Sadly I couldn't decipher what they were saying.

When Alice Cooper goes to the loo

Would it be a Cooper Pooper?

A Following Person

A teacher was sitting at her desk grading papers when her first-grade class came back from lunch. Alice informed the teacher, "Paul has to go to the principal's office."

"I wonder why," the teacher mused.

"Because he's a following person," Alice replied.

"A what?" the teacher asked.

"It came over the loudspeaker: 'The following persons are to go to the office.'"

What did Alice take to get to Wonderland?

Alice D

Alice and Bob are at a bar...

Alice and Bob are at a bar. Alice is menstruating.

Suddenly, Alice stands up and says to Bob, "I've got to go change my pad, be right back"

Bob asks, "Why don't you just wash it and keep using it?"
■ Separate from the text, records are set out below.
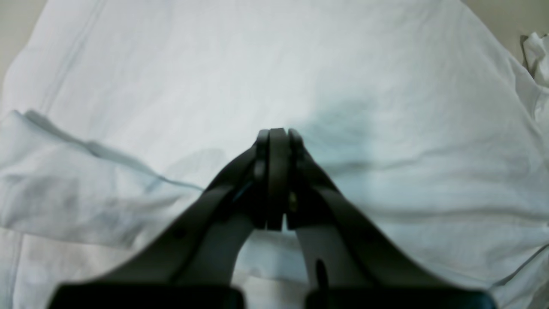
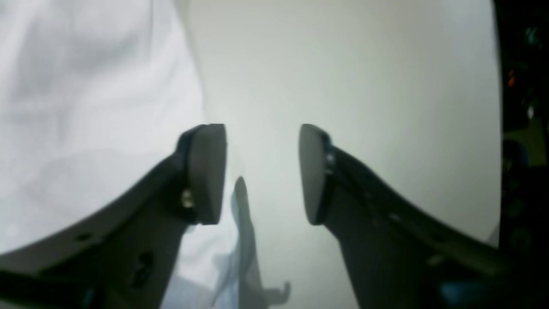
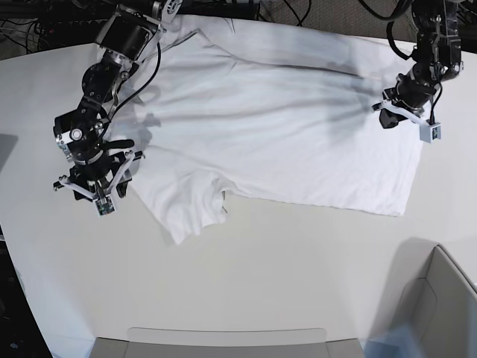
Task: Fold the T-shirt properly
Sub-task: 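Drag the shirt with both grippers, shifting it across the table, then move both grippers to the hem corners and grasp them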
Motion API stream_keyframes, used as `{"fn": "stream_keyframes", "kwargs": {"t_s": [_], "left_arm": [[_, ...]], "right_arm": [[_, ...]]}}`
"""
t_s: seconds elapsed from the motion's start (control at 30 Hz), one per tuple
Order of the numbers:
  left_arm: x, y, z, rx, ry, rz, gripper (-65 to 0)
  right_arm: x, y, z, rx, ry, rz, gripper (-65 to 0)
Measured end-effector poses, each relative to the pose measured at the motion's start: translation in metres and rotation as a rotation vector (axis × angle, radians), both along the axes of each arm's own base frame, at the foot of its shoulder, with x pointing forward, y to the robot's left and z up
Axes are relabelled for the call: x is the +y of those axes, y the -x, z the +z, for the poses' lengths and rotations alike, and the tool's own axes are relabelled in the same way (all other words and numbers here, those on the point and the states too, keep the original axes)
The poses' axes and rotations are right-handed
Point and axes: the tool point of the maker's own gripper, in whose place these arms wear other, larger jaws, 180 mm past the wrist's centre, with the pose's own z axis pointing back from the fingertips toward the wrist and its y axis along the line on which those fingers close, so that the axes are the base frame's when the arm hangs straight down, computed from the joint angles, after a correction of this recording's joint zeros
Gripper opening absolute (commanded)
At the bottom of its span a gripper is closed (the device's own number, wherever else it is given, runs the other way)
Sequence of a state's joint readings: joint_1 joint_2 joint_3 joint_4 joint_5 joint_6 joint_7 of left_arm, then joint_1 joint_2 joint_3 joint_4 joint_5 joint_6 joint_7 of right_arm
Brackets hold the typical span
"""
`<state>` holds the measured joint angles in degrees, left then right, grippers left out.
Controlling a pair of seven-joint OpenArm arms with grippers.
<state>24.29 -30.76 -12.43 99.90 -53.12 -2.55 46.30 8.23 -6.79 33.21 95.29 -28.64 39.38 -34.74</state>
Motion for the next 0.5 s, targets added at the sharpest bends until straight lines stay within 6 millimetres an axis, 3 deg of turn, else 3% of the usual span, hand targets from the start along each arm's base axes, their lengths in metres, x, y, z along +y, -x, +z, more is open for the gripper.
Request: {"fn": "stream_keyframes", "kwargs": {"t_s": [0.13, 0.27, 0.5], "left_arm": [[0.0, 0.001, -0.001, 0.004, 0.001, 0.0, -65.0], [0.0, 0.001, -0.001, 0.003, 0.0, 0.0, -65.0], [-0.001, 0.0, 0.0, 0.001, 0.002, -0.001, -65.0]], "right_arm": [[0.024, -0.029, -0.002, 0.018, -0.004, 0.091, -32.8], [0.046, -0.06, -0.023, 0.098, -0.051, 0.166, -32.8], [0.03, -0.089, -0.053, 0.213, -0.106, 0.126, -32.8]]}}
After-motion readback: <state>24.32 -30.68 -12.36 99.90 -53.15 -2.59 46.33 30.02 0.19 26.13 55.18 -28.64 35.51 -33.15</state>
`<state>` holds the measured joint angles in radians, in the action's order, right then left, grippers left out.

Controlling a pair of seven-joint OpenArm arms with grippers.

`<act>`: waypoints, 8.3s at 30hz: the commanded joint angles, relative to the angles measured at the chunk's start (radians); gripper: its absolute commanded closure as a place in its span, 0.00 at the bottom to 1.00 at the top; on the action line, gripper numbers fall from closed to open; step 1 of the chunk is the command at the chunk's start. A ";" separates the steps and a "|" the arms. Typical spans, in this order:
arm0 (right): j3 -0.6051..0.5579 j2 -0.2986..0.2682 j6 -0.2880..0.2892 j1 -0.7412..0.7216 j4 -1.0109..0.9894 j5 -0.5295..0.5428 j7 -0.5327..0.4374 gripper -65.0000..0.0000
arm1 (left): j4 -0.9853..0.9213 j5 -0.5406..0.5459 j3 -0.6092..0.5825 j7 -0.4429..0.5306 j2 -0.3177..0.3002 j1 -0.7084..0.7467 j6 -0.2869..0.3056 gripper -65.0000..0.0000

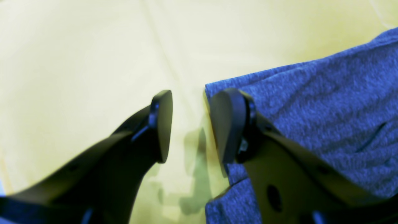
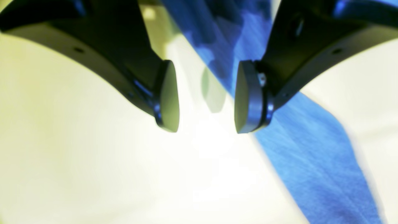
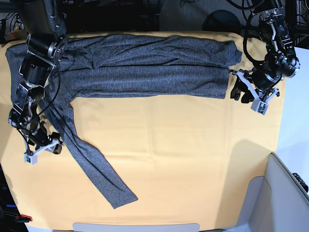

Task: Fold the T-shirt properly
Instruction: 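Release the hem and move the right gripper to the loose sleeve, then grasp the sleeve cuff with the right gripper and fold it over the body, then regrasp the sleeve with the right gripper and tuck it onto the shirt, then press the folded sleeve end with the right gripper, then withdraw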

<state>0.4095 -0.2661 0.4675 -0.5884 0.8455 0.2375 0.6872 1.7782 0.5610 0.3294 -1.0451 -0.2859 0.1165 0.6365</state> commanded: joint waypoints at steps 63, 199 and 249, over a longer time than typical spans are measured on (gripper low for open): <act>-0.513 0.083 0.000 0.953 1.202 0.006 -0.050 1.00 | 0.015 0.015 -0.005 0.019 -0.006 -0.050 0.003 0.64; -1.421 0.342 -0.795 0.479 0.947 -0.341 0.030 1.00 | -0.059 0.015 0.007 0.019 -0.049 -0.082 0.003 0.64; -1.069 0.313 -0.649 0.454 1.026 -0.355 0.085 0.55 | -0.073 0.106 0.248 -0.243 -0.066 -0.045 0.062 0.57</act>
<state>-0.6552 0.0296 -0.1841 -0.1207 1.8500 -0.1131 0.7986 1.6962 0.6617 0.5659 -1.2919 -0.3336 0.0795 0.6968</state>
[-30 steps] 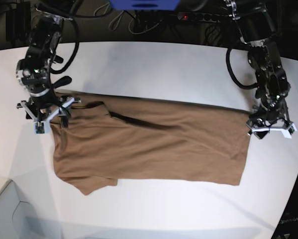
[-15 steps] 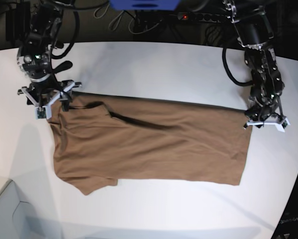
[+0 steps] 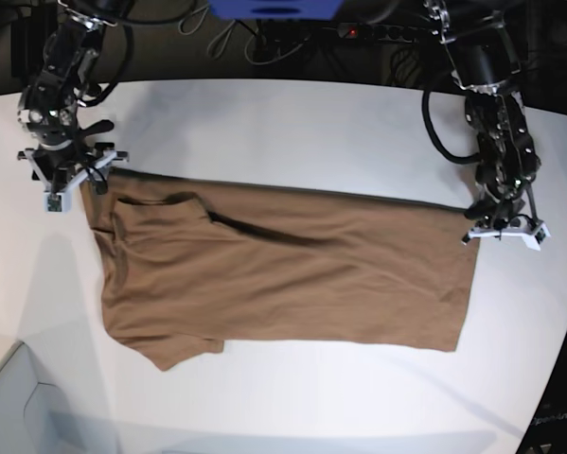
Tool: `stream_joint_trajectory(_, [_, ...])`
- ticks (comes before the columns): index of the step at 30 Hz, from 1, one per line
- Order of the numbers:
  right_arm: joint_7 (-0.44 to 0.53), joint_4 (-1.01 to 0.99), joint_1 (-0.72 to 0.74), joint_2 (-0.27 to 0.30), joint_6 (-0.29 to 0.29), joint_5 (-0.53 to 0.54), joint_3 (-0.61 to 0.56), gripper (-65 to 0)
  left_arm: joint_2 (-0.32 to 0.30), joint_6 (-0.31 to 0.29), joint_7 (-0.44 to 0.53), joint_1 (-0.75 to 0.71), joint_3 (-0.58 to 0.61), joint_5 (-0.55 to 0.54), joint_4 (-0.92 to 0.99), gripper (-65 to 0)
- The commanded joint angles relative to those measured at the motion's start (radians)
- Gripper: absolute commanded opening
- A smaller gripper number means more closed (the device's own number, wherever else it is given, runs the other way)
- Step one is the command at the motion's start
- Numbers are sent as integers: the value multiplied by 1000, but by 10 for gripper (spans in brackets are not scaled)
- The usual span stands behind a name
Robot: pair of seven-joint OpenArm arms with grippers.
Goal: Layout the t-shirt on the table in an organized manner, then fold the t-shirt properly
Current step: 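Drag the folded edge with both grippers away from the hem, then pull the folded shirt corners apart with both grippers to straighten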
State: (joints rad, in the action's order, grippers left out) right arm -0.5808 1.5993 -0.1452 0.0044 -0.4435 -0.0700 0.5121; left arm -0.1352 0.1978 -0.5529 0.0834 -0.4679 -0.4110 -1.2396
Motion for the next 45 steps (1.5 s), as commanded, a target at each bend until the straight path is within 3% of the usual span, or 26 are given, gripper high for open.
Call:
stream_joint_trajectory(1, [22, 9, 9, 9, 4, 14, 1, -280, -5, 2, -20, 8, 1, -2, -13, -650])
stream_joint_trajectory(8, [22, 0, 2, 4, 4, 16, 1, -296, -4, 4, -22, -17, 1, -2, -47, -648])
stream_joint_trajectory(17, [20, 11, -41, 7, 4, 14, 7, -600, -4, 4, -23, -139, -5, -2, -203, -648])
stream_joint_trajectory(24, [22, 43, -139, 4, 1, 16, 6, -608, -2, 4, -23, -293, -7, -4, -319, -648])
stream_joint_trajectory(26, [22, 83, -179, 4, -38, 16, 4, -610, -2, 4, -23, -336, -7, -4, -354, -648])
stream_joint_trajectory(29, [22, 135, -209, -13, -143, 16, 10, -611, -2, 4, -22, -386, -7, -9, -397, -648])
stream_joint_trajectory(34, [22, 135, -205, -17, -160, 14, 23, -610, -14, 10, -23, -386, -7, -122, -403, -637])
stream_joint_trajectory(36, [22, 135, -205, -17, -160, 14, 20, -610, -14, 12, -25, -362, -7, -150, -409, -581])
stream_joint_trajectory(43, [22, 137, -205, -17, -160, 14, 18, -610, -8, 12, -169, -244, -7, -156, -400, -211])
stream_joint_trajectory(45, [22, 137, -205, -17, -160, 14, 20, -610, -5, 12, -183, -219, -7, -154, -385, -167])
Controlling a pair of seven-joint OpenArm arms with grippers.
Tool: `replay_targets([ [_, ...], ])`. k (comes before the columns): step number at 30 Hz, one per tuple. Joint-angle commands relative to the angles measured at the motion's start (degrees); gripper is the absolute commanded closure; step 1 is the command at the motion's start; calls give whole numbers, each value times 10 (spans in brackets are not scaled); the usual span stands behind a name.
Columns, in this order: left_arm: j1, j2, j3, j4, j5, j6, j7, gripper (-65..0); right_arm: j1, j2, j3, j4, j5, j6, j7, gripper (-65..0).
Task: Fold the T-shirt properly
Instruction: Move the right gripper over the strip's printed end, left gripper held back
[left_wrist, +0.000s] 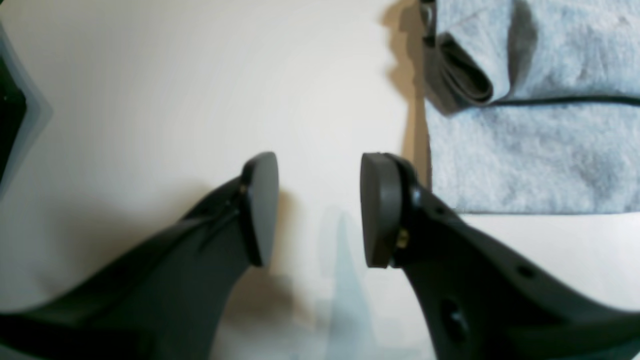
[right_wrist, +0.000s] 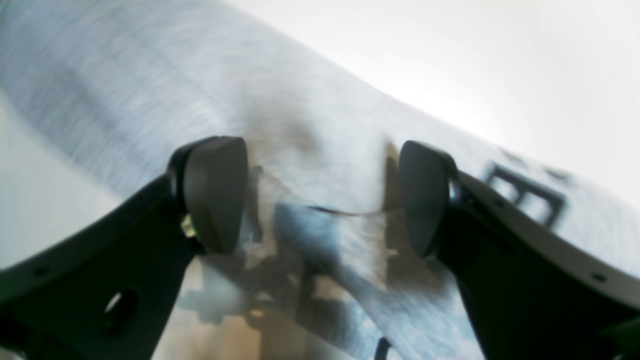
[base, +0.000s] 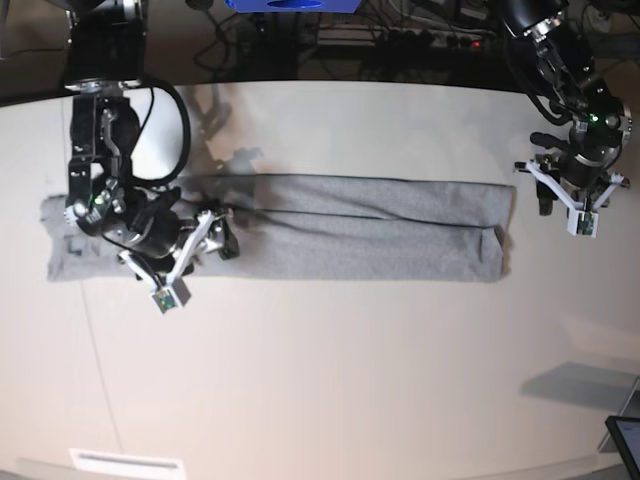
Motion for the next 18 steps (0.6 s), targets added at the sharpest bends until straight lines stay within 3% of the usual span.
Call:
replay_targets([
  [1,-4,-8,-2,8,-6,0,-13,-265,10,0,2,11,12,-2,27,-454],
  [8,-9,-11,-2,-17,-6,0,-13,-265,7,-26,44,-5,8,-2,57,-454],
  [15,-6,-16,-2,-36,-5,0,-43,-265,-10,8,53,-17,8,-4,85,-454],
  [18,-10,-16,-2,-37,-1,0,-51,-265,-25,10,56,7,8,-39,80,-454],
])
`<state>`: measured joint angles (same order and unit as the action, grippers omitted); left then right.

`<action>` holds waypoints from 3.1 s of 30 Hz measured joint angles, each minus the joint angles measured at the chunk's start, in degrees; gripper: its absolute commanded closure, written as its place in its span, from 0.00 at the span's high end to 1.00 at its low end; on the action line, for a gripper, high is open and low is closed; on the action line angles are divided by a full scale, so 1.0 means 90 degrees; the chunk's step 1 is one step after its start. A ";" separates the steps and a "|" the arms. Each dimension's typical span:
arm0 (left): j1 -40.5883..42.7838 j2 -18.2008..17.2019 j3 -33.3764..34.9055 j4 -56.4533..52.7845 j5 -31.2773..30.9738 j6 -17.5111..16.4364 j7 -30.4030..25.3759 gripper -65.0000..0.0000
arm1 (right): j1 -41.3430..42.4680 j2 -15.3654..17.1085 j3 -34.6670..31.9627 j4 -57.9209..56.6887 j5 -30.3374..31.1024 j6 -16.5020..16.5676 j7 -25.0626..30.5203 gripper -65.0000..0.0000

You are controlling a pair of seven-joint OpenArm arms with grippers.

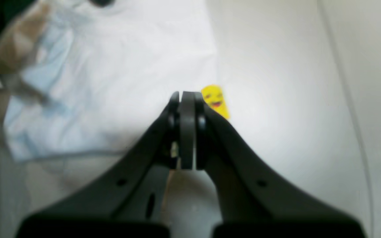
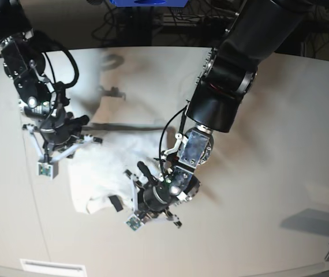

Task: Fold the T-shirt properly
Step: 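Drag the shirt with the left gripper to straighten it beside the right gripper, then grasp the shirt's edge with both grippers and pull it taut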

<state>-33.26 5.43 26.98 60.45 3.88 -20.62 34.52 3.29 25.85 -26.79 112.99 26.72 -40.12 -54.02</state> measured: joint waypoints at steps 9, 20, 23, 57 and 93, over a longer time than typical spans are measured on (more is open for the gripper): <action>0.2645 -0.0053 -0.0415 0.2669 0.0066 0.0007 0.0151 0.00 | 0.0019 -0.0002 -0.0318 -0.0002 -0.0015 0.0015 0.0449 0.00; 0.3240 -0.0036 -0.0452 0.2688 0.0061 0.0461 -0.0828 0.00 | 0.0216 0.0002 -0.0763 -0.0330 -0.0012 0.0017 0.0488 0.00; 0.3215 -0.0010 -0.0452 0.2688 0.0039 0.0461 -0.0850 0.00 | 0.0323 -0.0017 -0.0986 -0.0493 0.0012 0.0022 0.0522 0.00; 0.3276 -0.0146 -0.0410 0.1338 -0.0153 0.0435 -0.1892 0.00 | -0.0121 0.0019 -0.0988 -0.2057 -0.0039 0.0068 0.1836 0.00; 0.4124 -0.0296 0.1661 0.2016 0.1401 0.0930 -0.1923 0.00 | -0.2186 0.0034 0.0369 -0.0957 -0.1127 0.0017 0.1739 0.00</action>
<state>3.86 2.76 41.93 78.59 16.49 -12.25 17.21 -16.38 26.15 -23.46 104.38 16.58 -39.97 -38.37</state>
"I can't. It's a one-time pad."

I think I might be a homosexual

A list of girls in the order I dated them:
Haley
Emily
Lacy
Patrice
Megan
Elise
Irene
Maggy
Genevieve
Alice
Yolanda

Why didn't Clark come to the class

Alice: Hey, why didn't Clark come to the evening class yesterday? It was our first class in this semester...

Bob: I don't think he's very fond of crypto nights.

Use only working piadas for adults and blagues for friends. Note that dirty and dark jokes are funny, but use them with caution in real life. You can seriously offend people by saying creepy dark humor words to them.